Whoop (2019 generation and later)

Whoop uses a chest strap with continuous HR and HRV sampling. In smaller validation studies, Whoop shows:

  • Sleep/wake accuracy: ~88–90% in controlled settings
  • Sleep duration: Usually within 5–15 minutes
  • Sleep stage accuracy: Better than Oura in some measures, but still subject to the fundamental EEG limitation

Whoop's advantage is higher sampling frequency (100+ Hz vs. Oura's intermittent sampling), which can catch transient HRV changes. The disadvantage is the chest strap attachment, which can slip or chafe.

Apple Watch (all generations through Series 5)

Apple Watch didn't include native sleep tracking until Series 6 (2020), so data on earlier models is limited. The Series 5 and earlier use standard accelerometers and HR sensors. Studies using Series 5 and earlier typically show:

  • Sleep/wake detection: ~80–85%
  • Sleep duration: Often underestimated by 20–60 minutes because the accelerometer misses quiet wakefulness
  • Sleep stages: Not provided by Apple until Series 6

The watch is convenient—most people already own one—but less accurate than dedicated sleep trackers. Movement detection is decent, but the inability to measure HRV (until Series 5 updates) limits sleep stage inference.

What these trackers actually measure well

  • Consistency: All of them are reasonably good at tracking whether you got more or less sleep night-to-night, which is useful for spotting trends.
  • Total duration: Within 15–20 minutes most nights.
  • Gross sleep/wake: Which hours you were asleep vs. awake, at a coarse level.

What they measure poorly

  • Deep sleep duration: Routinely overestimated across all devices. A claim of "2 hours of deep sleep" is often inflated.
  • REM sleep: Better than deep sleep, but still subject to error. Wearables often see HRV spikes and misattribute them to REM when they're actually awake moments or movement.
  • Wake time within sleep: All devices struggle to distinguish brief arousals from sustained wakefulness.

The clinical significance

For someone diagnosing sleep disorders, a wearable's data is almost useless—clinical EEG is required. For someone trying to optimize personal sleep health, a wearable's trends are moderately useful as long as you don't over-interpret the stage data.

If your Oura Ring reports 1.5 hours of deep sleep and your Apple Watch reports 1 hour, the difference is probably noise, not signal.

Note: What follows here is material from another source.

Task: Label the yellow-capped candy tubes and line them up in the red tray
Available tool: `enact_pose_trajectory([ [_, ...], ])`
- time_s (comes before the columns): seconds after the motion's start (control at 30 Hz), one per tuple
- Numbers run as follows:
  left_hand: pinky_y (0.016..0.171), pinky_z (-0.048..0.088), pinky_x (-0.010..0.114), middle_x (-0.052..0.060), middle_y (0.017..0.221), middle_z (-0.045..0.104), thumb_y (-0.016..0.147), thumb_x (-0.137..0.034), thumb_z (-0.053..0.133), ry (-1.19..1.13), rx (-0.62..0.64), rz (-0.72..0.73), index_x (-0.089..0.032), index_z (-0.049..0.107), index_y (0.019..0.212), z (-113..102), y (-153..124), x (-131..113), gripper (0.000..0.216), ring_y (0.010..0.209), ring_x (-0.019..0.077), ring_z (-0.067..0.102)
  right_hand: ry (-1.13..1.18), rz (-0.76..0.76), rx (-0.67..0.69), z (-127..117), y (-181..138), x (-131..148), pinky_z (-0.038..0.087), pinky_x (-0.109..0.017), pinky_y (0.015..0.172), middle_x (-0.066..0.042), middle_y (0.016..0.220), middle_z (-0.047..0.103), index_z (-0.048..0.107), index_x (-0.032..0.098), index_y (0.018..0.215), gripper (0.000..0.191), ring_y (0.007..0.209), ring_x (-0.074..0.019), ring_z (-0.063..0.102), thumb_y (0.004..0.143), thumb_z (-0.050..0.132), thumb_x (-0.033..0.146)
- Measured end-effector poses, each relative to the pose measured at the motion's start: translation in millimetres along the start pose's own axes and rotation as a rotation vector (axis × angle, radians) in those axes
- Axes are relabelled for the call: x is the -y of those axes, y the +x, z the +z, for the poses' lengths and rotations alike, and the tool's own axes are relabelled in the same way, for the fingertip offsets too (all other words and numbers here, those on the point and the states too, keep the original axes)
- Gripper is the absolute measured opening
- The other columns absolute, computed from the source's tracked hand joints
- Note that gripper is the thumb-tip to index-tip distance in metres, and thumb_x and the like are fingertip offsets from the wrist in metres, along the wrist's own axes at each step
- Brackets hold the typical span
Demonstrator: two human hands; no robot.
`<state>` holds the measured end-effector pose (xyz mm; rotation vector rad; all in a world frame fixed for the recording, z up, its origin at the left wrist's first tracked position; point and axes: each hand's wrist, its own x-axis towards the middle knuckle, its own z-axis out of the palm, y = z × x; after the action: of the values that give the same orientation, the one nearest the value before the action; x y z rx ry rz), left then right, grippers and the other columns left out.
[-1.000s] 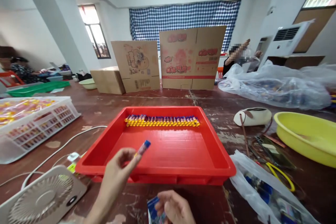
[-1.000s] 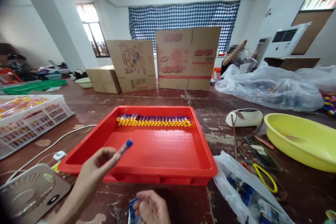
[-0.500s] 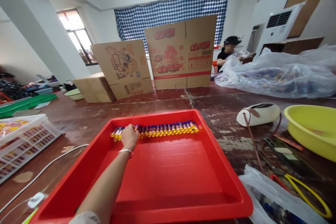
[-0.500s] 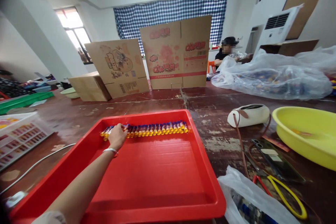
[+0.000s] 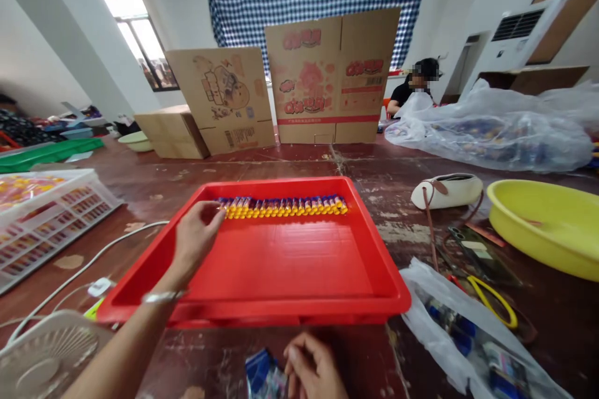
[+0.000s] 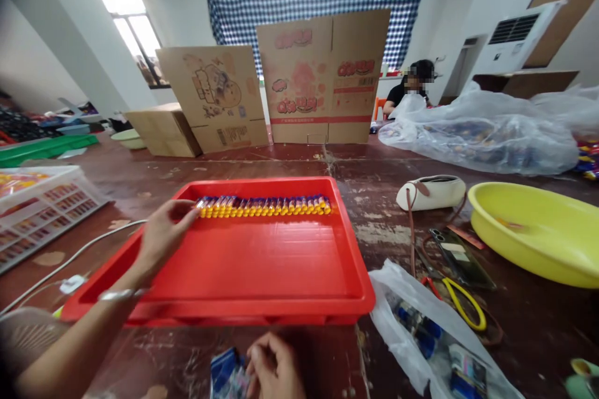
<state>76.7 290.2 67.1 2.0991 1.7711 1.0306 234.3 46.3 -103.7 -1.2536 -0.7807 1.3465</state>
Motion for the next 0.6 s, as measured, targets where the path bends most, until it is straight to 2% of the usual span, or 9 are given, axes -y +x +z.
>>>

What to actually use them for

  1. Track total sleep duration night-to-night. This is reasonably accurate and genuinely useful.
  2. Spot patterns. Do you sleep more on nights after exercise? The tracker will probably detect this correctly.
  3. Monitor HRV and resting HR trends. This is one thing wearables can measure directly (no stage inference needed), and it's a useful biomarker.
  4. Ignore the deep sleep minutes. Treat stage-specific numbers with heavy skepticism.

The best sleep tracker is one you'll actually wear consistently. If an Oura Ring or Apple Watch motivates you to notice sleep patterns and adjust your schedule accordingly, it's worth it. Just don't confuse correlation with high-resolution truth.